(Source material Opens)
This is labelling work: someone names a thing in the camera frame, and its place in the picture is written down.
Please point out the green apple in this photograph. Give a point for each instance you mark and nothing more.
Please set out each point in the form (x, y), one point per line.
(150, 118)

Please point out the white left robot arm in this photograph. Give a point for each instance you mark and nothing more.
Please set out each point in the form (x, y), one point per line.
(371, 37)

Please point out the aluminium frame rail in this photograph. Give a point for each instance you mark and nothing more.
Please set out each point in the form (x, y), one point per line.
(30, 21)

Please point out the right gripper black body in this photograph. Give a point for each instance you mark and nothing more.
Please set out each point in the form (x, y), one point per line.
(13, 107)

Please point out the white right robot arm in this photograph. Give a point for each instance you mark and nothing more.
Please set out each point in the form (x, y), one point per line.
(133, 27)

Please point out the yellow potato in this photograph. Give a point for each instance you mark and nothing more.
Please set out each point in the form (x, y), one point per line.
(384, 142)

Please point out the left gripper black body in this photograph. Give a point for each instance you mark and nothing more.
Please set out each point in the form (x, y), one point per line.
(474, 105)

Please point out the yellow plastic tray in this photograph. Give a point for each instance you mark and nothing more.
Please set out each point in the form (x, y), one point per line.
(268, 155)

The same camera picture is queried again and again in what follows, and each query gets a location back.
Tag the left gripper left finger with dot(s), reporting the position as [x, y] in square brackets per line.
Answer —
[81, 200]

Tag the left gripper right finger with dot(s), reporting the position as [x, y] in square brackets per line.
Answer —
(Source material Closes)
Your goal ->
Each line above that has the word "with" should be copied.

Task answer ->
Tag the left gripper left finger with dot(s), reporting the position as [x, y] in square brackets per line.
Tag the left gripper right finger with dot(s), reporting the position as [x, y] in square brackets per line.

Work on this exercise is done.